I've read all of Douglas Adam's original Hitchhiker's Guide to the Galaxy books. They rank among my favorite novels, with the first 3 being some of the most influential SF books of all time and ones you should read before dying. But the new "authorized" sequel And Another Thing... by Eoin Colfer, err no. No insult intended to the author, who has created some great works of his own, but here are 42 reasons not to read this book.

  1. It's not funny.
  2. Why pay $25.99 to read (in the author's words) "very authorized fan fiction"?
  3. "Why bother letting a CLASSIC piece of work stand on it's own merit when there are dollars to be made for retailers." (fan comment from SciFi Wire)
  4. No one should "hitch a ride to a sci-fi legacy."
  5. Even Douglas Adams wouldn't tempt the literary gods with the sixth book in a trilogy. (Okay, maybe he would, but let's pretend otherwise.)
  6. I don't want to live in a world where an author ends his series by killing all the characters and destroying every possible earth that exists, and someone can still find a way to revive the franchise.

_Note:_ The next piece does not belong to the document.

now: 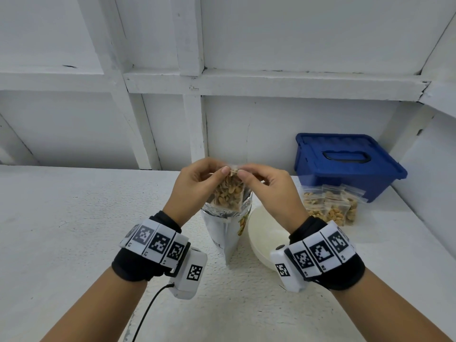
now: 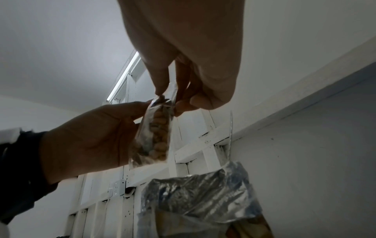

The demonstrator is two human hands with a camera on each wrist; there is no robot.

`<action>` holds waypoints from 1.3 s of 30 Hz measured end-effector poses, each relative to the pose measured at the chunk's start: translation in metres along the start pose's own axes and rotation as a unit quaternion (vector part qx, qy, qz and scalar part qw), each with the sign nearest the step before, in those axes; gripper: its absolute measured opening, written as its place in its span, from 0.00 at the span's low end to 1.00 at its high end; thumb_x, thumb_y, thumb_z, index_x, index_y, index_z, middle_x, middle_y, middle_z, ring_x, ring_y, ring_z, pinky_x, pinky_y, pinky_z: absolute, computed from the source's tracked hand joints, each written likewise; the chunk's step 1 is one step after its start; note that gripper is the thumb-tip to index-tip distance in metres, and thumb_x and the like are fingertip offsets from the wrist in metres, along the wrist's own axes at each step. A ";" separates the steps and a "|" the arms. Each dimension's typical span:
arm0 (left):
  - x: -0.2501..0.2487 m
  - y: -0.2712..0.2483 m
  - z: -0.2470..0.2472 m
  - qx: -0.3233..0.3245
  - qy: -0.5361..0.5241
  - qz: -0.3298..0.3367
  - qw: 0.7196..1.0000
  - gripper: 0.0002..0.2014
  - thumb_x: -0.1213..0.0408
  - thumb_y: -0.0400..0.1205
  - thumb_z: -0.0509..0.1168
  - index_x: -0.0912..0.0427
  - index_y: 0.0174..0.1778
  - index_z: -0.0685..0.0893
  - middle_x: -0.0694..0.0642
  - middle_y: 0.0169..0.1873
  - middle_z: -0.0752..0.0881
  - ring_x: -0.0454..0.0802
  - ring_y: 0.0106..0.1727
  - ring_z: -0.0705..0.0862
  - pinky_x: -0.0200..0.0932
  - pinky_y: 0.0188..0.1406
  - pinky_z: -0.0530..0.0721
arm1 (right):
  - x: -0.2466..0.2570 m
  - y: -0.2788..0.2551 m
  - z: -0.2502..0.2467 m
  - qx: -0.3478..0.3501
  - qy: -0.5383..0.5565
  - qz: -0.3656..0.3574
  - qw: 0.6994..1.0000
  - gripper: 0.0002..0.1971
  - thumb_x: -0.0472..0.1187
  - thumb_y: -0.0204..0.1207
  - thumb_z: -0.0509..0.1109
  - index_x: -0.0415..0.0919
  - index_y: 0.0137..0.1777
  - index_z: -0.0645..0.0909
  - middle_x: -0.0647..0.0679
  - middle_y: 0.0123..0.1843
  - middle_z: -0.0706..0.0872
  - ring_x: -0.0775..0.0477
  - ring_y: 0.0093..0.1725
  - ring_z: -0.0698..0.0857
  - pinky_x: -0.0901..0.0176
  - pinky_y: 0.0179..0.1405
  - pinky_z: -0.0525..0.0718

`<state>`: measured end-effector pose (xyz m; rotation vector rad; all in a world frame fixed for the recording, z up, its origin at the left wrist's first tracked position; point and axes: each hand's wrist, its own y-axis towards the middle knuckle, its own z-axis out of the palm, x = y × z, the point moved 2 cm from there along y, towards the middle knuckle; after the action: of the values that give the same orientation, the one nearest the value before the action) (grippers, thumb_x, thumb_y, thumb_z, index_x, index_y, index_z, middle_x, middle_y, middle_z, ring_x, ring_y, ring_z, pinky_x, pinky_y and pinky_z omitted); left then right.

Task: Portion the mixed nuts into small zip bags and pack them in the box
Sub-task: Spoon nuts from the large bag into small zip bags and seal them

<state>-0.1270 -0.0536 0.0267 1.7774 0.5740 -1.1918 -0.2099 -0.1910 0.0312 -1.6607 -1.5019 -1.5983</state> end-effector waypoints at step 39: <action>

  7. Because we don't want to replace Douglas' clipped and precise humor with humor that "is more rounded and anecdotal, and a little warmer."

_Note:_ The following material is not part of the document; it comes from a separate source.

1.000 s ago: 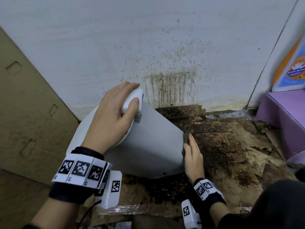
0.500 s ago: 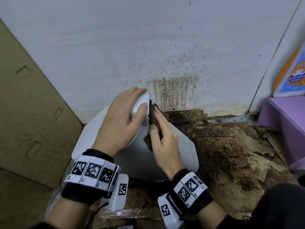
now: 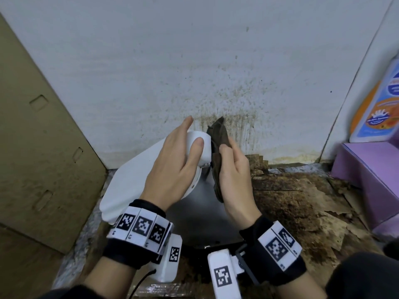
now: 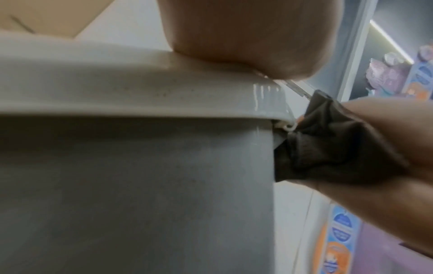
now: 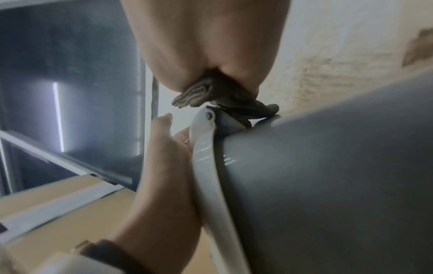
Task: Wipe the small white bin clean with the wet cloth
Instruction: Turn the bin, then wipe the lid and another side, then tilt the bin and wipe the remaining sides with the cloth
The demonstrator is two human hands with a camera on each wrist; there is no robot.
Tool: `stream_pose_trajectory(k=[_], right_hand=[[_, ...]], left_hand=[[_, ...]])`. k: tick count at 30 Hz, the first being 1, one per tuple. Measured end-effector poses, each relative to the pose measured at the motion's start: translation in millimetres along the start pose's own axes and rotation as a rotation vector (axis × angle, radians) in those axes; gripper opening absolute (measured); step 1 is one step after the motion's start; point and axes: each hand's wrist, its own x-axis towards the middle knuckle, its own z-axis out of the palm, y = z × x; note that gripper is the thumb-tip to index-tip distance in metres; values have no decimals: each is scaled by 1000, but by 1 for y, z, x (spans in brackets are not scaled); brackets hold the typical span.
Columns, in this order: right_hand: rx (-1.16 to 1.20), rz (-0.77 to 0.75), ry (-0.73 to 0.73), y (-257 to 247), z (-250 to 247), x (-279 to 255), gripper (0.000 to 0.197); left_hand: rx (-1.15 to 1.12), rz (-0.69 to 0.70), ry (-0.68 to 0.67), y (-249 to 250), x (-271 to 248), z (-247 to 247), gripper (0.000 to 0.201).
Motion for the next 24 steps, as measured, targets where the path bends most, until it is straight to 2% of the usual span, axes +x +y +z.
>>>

  8. "I'd rather have a lightly grilled weasel on a bun, please." (One Amazon review)
  9. I don't like "extraterrestrial purple prose."
  10. Because naturally the Hitchhiker's Guide to the Galaxy, the most amazing electronic book to ever come out of the editorial offices of Ursa Minor Beta, isn't available on its wanna-be cousin the Kindle.
  11. If you can't make a decent movie off an amazing franchise, don't expect a second chance with a new book.
  12. "Give it a chance" isn't a reason to read a book--it's a plea for literary attention.
  13. The book is "Almost, but not quite, entirely UNLIKE Douglas Adams."
  14. Because I have no desire to breathe "a sigh of relief" when I finish a book.
  15. When you expect a book to be bad, having it be "20 percent better" than bad would still be ... bad.
  16. Imagine the uproar if someone besides Stephenie Meyer wrote another Twilight novel. Actually, that would be a selling point to me, but I digress.
  17. DON'T PANIC must be the catch-phrase of corporate publishers these days, who are milking every cash cow to death (along with their industry).
  18. When Time magazine proclaims a book "good," intelligent readers should run the other way.
  19. Because obviously we live in a world where good stories can't simply have an ending.
  20. Mostly Harmless should be a book title, not a review summary.
  21. Because this book feels like a cheap shot. It would be like me promising 42 reasons not to read a book, then delivering only 21 and telling people to double the number to reach 42. It's a shame when people do cheap stuff like that.